Task directions
Of the lines below, write out exactly those from the line with "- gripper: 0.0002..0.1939" through the line with "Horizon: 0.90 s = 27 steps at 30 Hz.", both included, and skip the rest.

Material supplied
————

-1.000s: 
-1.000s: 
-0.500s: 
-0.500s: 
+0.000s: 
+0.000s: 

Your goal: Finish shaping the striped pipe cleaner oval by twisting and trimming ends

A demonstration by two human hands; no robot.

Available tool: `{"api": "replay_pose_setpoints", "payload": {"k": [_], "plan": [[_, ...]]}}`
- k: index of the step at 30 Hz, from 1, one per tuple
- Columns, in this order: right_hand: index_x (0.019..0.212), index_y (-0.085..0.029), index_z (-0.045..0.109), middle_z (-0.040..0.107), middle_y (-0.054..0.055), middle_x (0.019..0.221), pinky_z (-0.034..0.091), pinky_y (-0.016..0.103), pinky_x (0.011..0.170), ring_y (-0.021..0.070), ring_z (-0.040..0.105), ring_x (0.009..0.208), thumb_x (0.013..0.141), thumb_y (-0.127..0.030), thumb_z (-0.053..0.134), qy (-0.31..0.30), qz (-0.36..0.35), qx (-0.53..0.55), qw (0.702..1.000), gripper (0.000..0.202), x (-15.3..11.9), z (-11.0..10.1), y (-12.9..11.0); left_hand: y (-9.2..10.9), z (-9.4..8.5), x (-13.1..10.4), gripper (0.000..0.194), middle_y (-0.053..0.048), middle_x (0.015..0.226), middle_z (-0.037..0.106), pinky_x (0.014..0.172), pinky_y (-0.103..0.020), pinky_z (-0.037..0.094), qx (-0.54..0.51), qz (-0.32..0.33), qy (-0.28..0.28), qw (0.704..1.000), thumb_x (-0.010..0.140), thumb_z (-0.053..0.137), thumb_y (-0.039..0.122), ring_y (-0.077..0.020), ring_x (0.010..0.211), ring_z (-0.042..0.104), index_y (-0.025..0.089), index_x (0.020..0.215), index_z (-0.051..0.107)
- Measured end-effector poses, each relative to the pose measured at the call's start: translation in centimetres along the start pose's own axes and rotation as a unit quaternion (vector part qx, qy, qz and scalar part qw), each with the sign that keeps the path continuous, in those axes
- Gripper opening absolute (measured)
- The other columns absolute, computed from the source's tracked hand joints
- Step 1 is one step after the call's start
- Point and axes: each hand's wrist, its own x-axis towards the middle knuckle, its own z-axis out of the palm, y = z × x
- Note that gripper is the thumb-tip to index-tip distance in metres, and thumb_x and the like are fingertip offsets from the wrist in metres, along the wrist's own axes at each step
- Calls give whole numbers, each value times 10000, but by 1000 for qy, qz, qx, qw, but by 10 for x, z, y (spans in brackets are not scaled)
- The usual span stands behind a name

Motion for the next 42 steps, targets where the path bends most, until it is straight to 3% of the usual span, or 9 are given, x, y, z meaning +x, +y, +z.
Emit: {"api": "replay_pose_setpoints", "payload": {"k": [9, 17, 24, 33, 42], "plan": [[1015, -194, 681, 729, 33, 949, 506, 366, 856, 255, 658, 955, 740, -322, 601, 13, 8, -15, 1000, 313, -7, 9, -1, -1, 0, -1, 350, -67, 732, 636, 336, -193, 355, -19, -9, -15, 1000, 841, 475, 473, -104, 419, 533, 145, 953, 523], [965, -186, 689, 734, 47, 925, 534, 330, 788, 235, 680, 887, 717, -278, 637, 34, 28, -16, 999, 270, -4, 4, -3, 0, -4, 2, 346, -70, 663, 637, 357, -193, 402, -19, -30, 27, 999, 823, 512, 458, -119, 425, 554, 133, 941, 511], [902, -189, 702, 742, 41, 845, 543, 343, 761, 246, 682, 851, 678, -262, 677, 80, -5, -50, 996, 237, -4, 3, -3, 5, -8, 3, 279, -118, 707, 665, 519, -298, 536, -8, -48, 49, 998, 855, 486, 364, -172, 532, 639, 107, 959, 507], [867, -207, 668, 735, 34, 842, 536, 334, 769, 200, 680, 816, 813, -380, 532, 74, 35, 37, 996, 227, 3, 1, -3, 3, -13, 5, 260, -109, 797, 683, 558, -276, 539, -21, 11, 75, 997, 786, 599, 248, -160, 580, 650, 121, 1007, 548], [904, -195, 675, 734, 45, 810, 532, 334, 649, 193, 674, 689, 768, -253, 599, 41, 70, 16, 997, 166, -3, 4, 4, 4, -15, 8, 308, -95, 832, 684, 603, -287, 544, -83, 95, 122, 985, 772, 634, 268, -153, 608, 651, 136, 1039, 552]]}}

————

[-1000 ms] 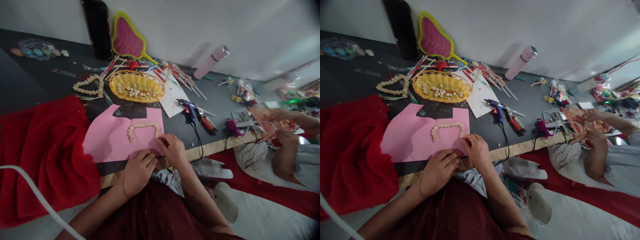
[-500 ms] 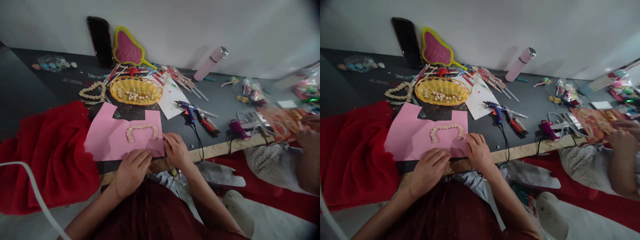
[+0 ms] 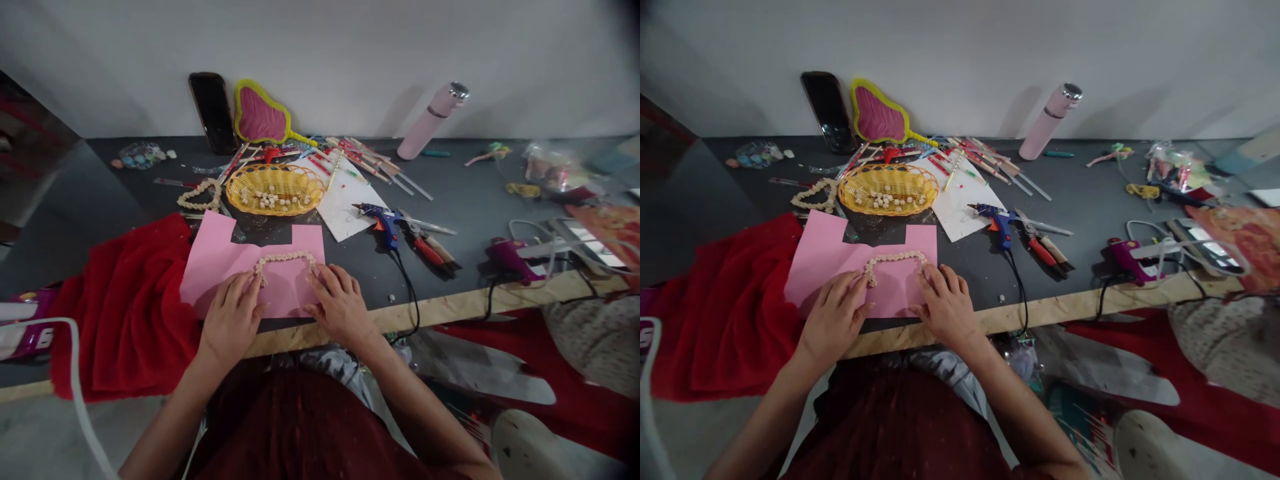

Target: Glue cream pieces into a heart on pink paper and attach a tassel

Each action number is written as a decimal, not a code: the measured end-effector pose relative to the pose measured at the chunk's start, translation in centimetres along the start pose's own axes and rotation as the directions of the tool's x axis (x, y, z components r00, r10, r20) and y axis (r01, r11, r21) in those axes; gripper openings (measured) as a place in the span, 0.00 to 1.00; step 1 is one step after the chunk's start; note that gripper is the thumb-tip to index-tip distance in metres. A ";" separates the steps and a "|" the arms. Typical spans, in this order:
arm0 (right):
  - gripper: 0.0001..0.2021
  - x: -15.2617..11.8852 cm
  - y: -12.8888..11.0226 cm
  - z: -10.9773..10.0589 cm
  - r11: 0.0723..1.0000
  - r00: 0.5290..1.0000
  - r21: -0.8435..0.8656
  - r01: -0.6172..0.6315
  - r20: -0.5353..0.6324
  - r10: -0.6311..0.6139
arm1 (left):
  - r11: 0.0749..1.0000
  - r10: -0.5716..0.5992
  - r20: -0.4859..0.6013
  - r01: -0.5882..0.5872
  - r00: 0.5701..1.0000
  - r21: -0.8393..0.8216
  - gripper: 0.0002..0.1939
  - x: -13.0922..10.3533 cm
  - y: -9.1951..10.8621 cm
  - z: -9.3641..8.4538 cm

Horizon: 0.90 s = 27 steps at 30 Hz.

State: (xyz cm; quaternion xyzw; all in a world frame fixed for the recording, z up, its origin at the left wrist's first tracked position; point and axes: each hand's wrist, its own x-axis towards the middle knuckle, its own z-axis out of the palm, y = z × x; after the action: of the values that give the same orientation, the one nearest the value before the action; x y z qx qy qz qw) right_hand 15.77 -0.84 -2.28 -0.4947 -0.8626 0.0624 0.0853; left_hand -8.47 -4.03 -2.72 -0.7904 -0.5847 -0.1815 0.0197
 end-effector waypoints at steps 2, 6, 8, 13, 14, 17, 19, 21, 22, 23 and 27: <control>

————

Response
  - gripper: 0.0002..0.1939
  - x: -13.0922..10.3533 cm
  - y: -9.1951..10.8621 cm
  - z: -9.3641..8.4538 cm

Horizon: 0.90 s = 27 steps at 30 Hz.

The required output has been supplied.